[<prev] [next>] [thread-next>] [day] [month] [year] [list]
Message-Id: <0f0408bb7fbf3187966a9bf19a98642a5d9669fe.1641225760.git.legion@kernel.org>
Date: Mon, 3 Jan 2022 17:04:03 +0100
From: Alexey Gladkov <legion@...nel.org>
To: LKML <linux-kernel@...r.kernel.org>,
Linux Containers <containers@...ts.linux.dev>
Cc: Alexander Mikhalitsyn <alexander.mikhalitsyn@...tuozzo.com>,
Andrew Morton <akpm@...ux-foundation.org>,
Christian Brauner <christian.brauner@...ntu.com>,
Daniel Walsh <dwalsh@...hat.com>,
Davidlohr Bueso <dbueso@...e.de>,
"Eric W . Biederman" <ebiederm@...ssion.com>,
Kirill Tkhai <ktkhai@...tuozzo.com>,
Manfred Spraul <manfred@...orfullife.com>,
Serge Hallyn <serge@...lyn.com>,
Varad Gautam <varad.gautam@...e.com>,
Vasily Averin <vvs@...tuozzo.com>
Subject: [PATCH v1] ipc: Store mqueue sysctls in the ipc namespace
Right now, the mqueue sysctls take ipc namespaces into account in a
rather hacky way. This works in most cases, but does not respect the
user namespace.
Within the user namespace, the user cannot change the /proc/sys/fs/mqueue/*
parametres. This poses a problem in the rootless containers.

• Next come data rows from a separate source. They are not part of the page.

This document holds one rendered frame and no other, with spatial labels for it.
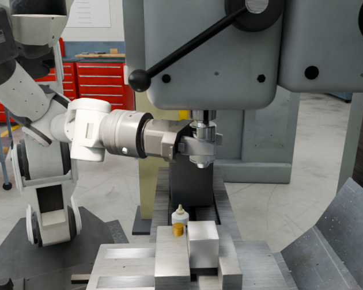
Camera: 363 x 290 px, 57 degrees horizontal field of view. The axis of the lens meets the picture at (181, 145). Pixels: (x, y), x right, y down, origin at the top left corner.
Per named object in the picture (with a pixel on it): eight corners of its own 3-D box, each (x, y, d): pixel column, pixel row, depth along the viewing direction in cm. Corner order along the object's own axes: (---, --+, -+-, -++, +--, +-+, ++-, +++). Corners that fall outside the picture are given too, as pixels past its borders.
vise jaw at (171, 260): (154, 296, 55) (154, 276, 54) (157, 241, 70) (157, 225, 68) (190, 294, 56) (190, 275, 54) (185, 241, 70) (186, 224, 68)
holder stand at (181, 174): (171, 207, 97) (170, 142, 91) (169, 176, 118) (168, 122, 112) (212, 205, 98) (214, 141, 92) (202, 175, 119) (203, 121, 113)
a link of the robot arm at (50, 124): (76, 154, 75) (56, 148, 91) (103, 119, 78) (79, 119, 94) (36, 124, 70) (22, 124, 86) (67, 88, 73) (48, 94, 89)
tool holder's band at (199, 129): (184, 128, 58) (184, 123, 58) (203, 123, 61) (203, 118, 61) (202, 134, 55) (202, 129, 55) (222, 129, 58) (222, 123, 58)
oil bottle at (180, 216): (171, 250, 78) (171, 209, 75) (171, 240, 82) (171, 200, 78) (189, 250, 78) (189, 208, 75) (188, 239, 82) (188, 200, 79)
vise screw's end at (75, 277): (71, 286, 62) (70, 277, 62) (74, 279, 64) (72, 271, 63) (93, 285, 62) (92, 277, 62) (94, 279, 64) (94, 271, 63)
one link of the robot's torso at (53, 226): (29, 229, 139) (10, 135, 112) (78, 219, 147) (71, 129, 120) (31, 259, 128) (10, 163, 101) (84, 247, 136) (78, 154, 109)
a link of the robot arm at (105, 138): (119, 106, 59) (66, 101, 63) (111, 165, 59) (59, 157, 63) (145, 115, 70) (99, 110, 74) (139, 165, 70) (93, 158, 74)
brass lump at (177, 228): (172, 236, 65) (172, 228, 64) (172, 230, 67) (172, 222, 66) (184, 236, 65) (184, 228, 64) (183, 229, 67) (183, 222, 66)
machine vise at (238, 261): (86, 329, 57) (80, 278, 54) (102, 270, 71) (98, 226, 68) (287, 324, 58) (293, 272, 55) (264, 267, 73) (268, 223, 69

To solve this I changed the implementation of the mqueue sysctls just
like some other sysctls.
Before this change:
$ echo 5 | unshare -r -U -i tee /proc/sys/fs/mqueue/msg_max
tee: /proc/sys/fs/mqueue/msg_max: Permission denied
5
After this change:
$ echo 5 | unshare -r -U -i tee /proc/sys/fs/mqueue/msg_max
5
Signed-off-by: Alexey Gladkov <legion@...nel.org>
---
include/linux/ipc_namespace.h | 20 ++---
ipc/mq_sysctl.c | 140 +++++++++++++++++++++-------------
ipc/mqueue.c | 10 +--
ipc/namespace.c | 6 ++
4 files changed, 103 insertions(+), 73 deletions(-)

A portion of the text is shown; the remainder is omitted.